=== WHAT NEEDS TO BE DONE ===
Transcribe, exactly and without pictures, the lines below from the line with "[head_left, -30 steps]" to the line with "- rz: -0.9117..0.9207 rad", both ends included, and no others.

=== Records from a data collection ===
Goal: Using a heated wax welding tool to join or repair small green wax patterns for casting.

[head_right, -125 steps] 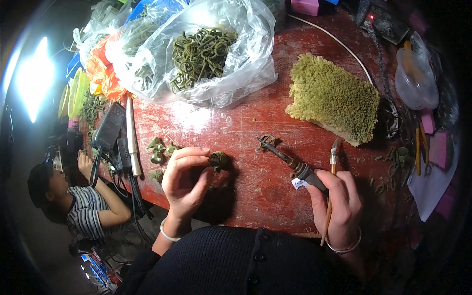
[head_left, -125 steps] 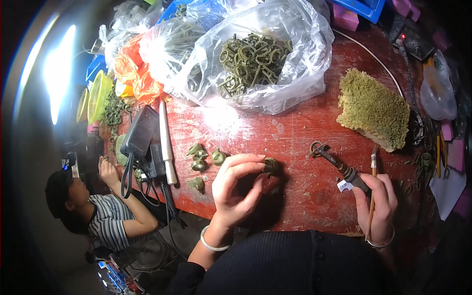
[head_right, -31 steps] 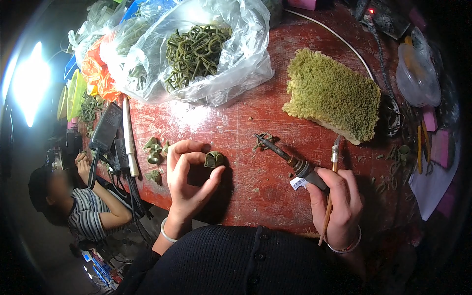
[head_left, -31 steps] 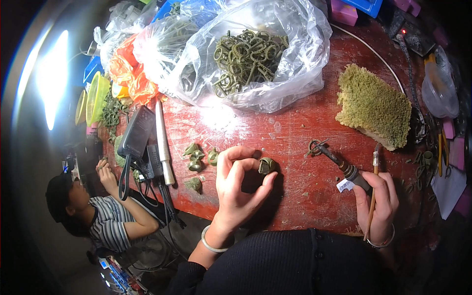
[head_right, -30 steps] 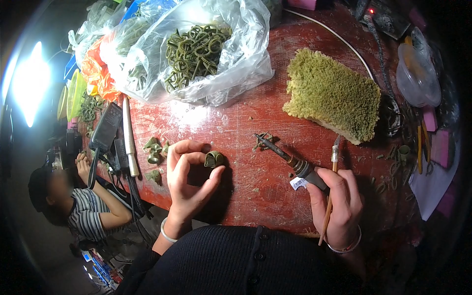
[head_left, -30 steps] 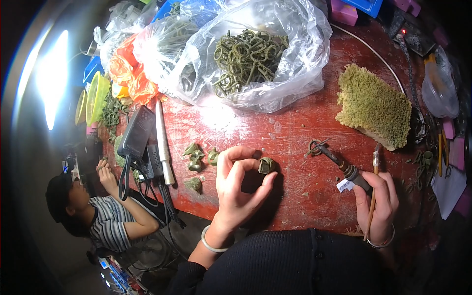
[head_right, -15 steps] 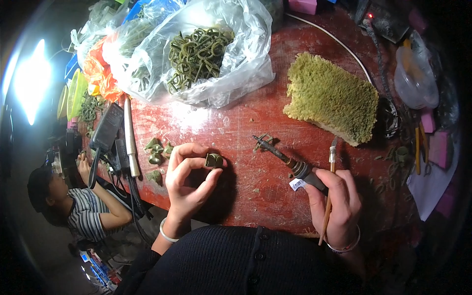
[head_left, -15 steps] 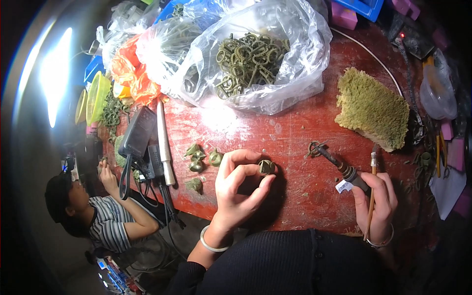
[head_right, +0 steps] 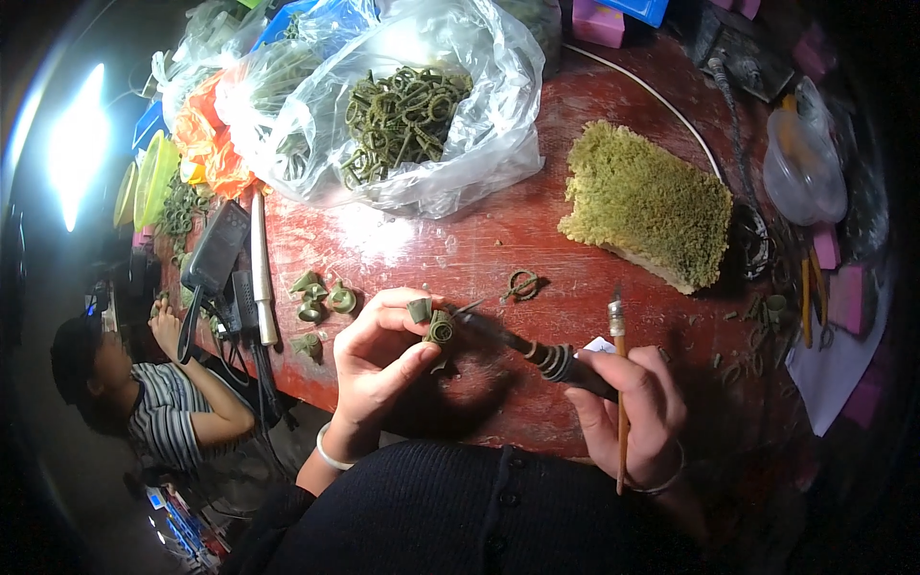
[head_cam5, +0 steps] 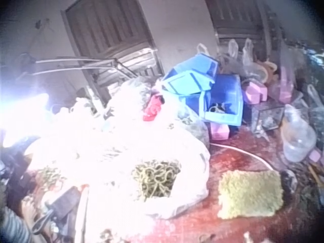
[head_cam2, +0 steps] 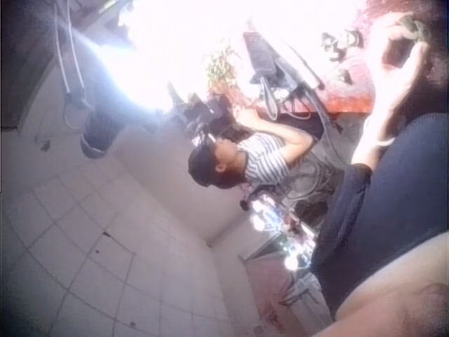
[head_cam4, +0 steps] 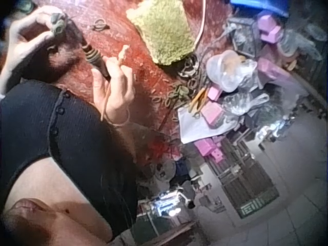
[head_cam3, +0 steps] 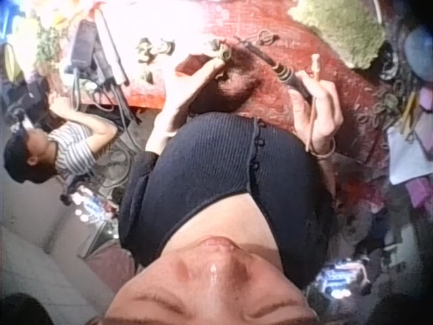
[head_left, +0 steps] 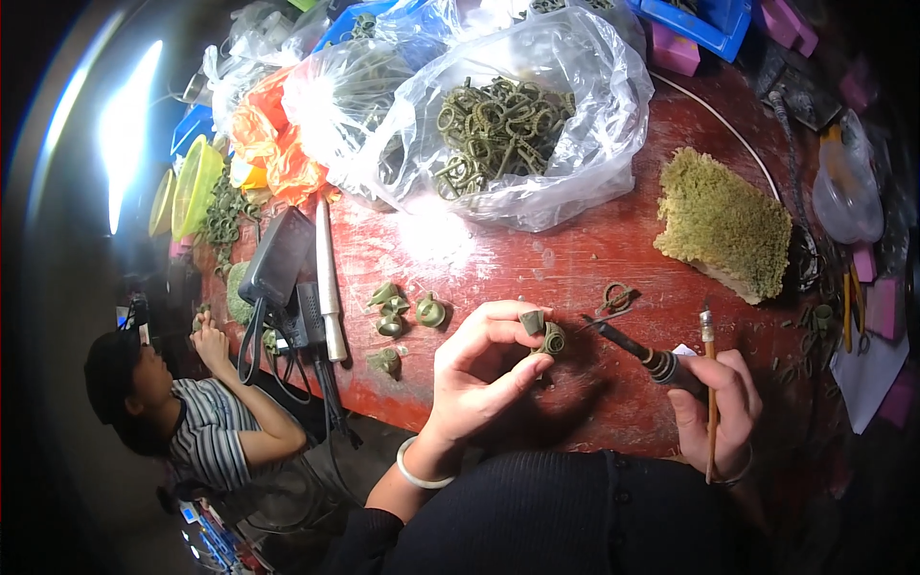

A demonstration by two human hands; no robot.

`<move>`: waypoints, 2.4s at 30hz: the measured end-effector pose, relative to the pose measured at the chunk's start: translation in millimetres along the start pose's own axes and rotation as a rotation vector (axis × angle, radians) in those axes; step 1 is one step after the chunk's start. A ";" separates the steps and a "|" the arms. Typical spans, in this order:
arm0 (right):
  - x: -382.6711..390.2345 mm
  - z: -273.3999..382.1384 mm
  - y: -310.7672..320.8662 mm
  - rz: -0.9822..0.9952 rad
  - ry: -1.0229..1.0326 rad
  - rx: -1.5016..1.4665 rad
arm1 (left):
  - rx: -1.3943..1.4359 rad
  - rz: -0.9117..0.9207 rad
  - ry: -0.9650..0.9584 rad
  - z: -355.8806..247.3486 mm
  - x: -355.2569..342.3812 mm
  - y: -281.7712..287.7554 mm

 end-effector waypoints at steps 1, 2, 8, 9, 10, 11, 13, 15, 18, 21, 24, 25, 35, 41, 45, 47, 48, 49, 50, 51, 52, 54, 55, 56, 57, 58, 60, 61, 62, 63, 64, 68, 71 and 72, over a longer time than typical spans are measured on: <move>-2.0 1.2 -2.2 0.018 0.025 -0.023 | 0.001 -0.001 -0.001 0.3 0.2 -0.4; -4.2 2.1 -3.6 0.007 0.071 -0.017 | 0.021 -0.003 0.001 0.9 0.4 -1.2; -2.6 -1.7 -3.7 -0.027 0.071 0.015 | -0.093 -0.011 -0.027 0.0 1.1 0.3; -2.9 -1.7 -3.9 -0.028 0.071 0.018 | -0.130 -0.023 -0.029 0.6 0.7 1.2; -3.4 -1.5 -4.4 -0.025 0.065 0.022 | -0.128 -0.021 -0.031 1.1 1.2 1.4; -3.8 -1.3 -4.9 -0.021 0.059 0.025 | -0.236 -0.061 -0.062 -0.2 2.5 3.1; -4.2 -1.7 -7.0 -0.021 0.054 0.029 | -0.342 -0.100 -0.092 -4.3 2.8 4.6; -4.9 -1.7 -6.8 -0.019 0.050 0.030 | -0.778 -0.148 -0.161 -17.1 1.7 3.1; -5.5 -1.2 -5.7 -0.005 0.054 0.047 | -0.868 -0.128 -0.216 -18.2 -1.1 3.6; -5.2 -2.6 -6.2 0.000 0.055 0.049 | -0.858 -0.079 -0.200 -24.6 -2.5 7.8; -5.4 -2.6 -6.1 -0.004 0.046 0.045 | -0.777 -0.091 -0.143 -27.4 -3.4 15.5; -5.1 -2.9 -6.5 -0.004 0.049 0.045 | -0.780 -0.103 -0.142 -27.8 -3.4 17.9; -5.1 -4.8 -8.8 0.007 0.031 0.050 | -0.813 -0.092 -0.102 -23.8 -10.7 2.2; -6.3 -4.6 -8.5 0.008 0.027 0.061 | -0.756 -0.104 -0.117 -26.6 -9.6 5.9; -5.4 -5.2 -8.8 0.018 0.019 0.067 | -0.761 -0.139 -0.074 -29.0 -5.0 18.8; -5.3 -5.4 -8.8 0.018 0.025 0.075 | -0.742 -0.086 -0.025 -37.3 -8.9 16.5; -5.3 -5.0 -9.0 0.018 0.027 0.073 | -0.771 -0.008 0.009 -41.5 -11.5 14.1; -5.3 -4.7 -9.2 0.020 0.025 0.072 | -0.773 -0.010 0.009 -40.4 -11.7 14.2; -5.5 -4.6 -9.4 0.022 0.023 0.070 | -0.794 0.029 0.002 -37.4 -11.7 11.9; -5.7 -4.4 -8.7 0.020 0.022 0.073 | -0.811 0.073 -0.007 -34.5 -12.7 8.3; -6.2 -3.9 -7.9 0.015 0.025 0.076 | -0.789 0.073 0.015 -32.5 -12.1 5.7; -6.2 -3.9 -7.6 0.011 0.027 0.079 | -0.788 0.064 0.022 -32.1 -10.6 4.0; -5.9 -4.5 -8.3 0.019 0.021 0.076 | -0.790 0.051 0.031 -31.5 -10.0 4.0; -5.6 -5.1 -8.9 0.027 0.016 0.072 | -0.790 0.051 0.032 -30.6 -10.0 3.8; -6.0 -4.5 -8.6 0.027 0.018 0.070 | -0.835 0.060 0.014 -31.0 -10.4 3.8; -6.3 -3.5 -7.9 0.032 0.020 0.070 | -0.880 0.069 -0.004 -31.0 -10.5 3.9; -6.5 -2.9 -7.5 0.036 0.022 0.071 | -0.845 0.040 -0.001 -26.4 -10.6 5.9; -6.4 -2.8 -7.2 0.036 0.021 0.075 | -0.809 0.014 0.002 -24.9 -10.8 6.8; -6.3 -2.7 -6.9 0.036 0.020 0.078 | -0.807 0.015 0.001 -25.6 -10.2 6.0; -6.2 -3.7 -7.7 0.035 0.019 0.078 | -0.802 -0.049 0.004 -28.4 -8.3 7.0; -6.3 -4.9 -9.2 0.030 0.023 0.061 | -0.797 -0.113 0.008 -31.5 -7.4 8.1; -5.6 -4.9 -8.5 0.028 0.028 0.072 | -0.894 0.069 -0.102 -48.5 -13.5 2.1; -6.1 -1.9 -6.0 0.042 0.020 0.083 | -0.883 0.130 -0.079 -40.8 -12.9 -5.0; -6.1 -2.6 -6.3 0.042 0.020 0.081 | -0.884 0.130 -0.078 -36.4 -11.7 -4.9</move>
Point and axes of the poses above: each hand's wrist, its own x-axis away from the middle knuckle, its own y-axis out of the back of the hand, z = x × y, the point moved 4 cm from there along -x, towards the middle knuckle, and after that the axes turned 3 degrees about z, right-handed, at the moved point
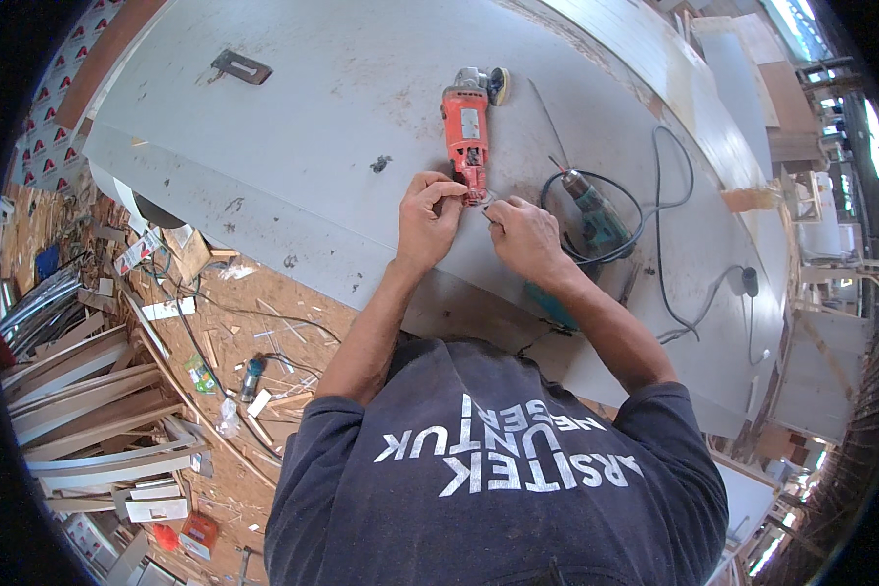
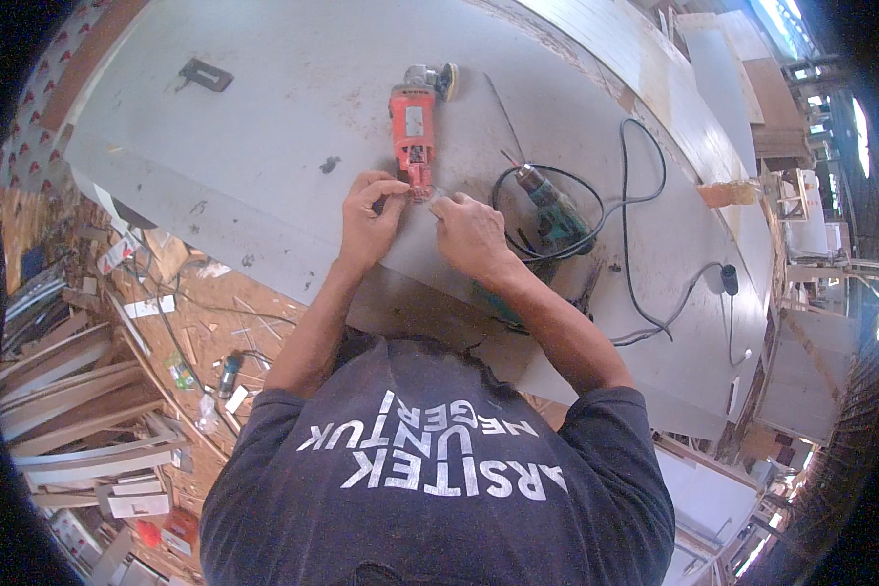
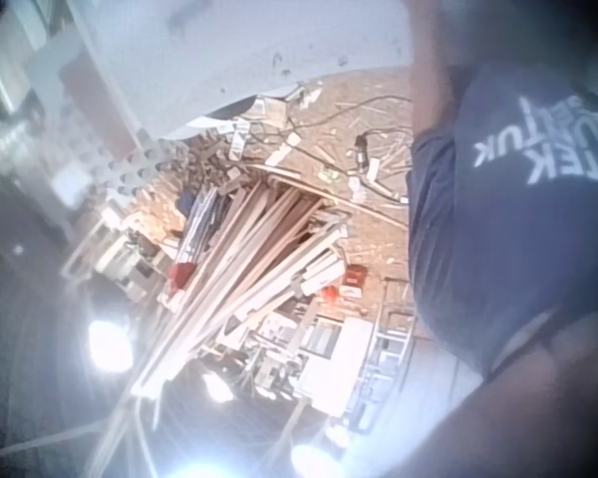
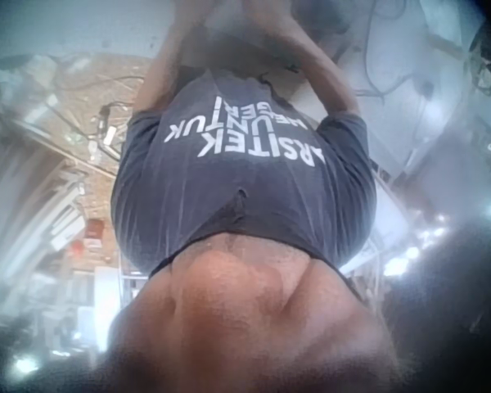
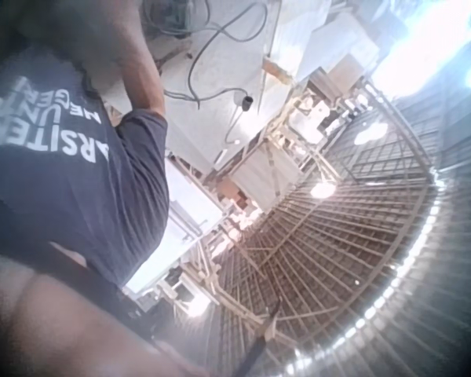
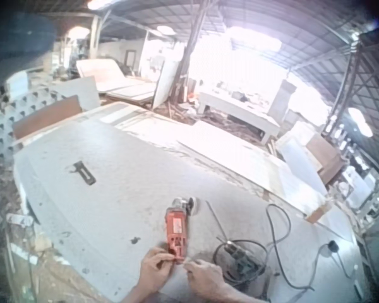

=== REPLY TO THE EXERCISE ===
[head_left, -30 steps] 
[head_right, -15 steps] 
[head_left, -15 steps] 
[head_right, +0 steps] 
[head_cam5, +0 steps] 
[head_cam2, +0 steps] 
[head_cam4, +0 steps] 
[head_cam3, +0 steps] 
[head_left, +0 steps] 

A demonstration by two human hands; no robot.

`<move>`: waypoints, 2.4s at 30hz: the measured end-effector pose, relative to the pose measured at the chunk's start: translation in millimetres along the start pose's own axes and rotation as a rotation vector (axis × angle, radians) in those axes; step 1 is one step after the chunk's start. A ";" separates the steps and a "|" the arms. Typical spans, in this order:
arm0 (right):
  - x: -382.6711..390.2345 mm
  - z: -273.3999..382.1384 mm
  - y: -310.7672..320.8662 mm
  - rz: -0.9822..0.9952 rad
  - ry: -1.0229..1.0326 rad
  - rx: -1.5016..1.4665 rad
arm1 (left):
  - rx: -1.3943..1.4359 rad
  - rz: -0.9117..0.9207 rad

This exercise has now been completed.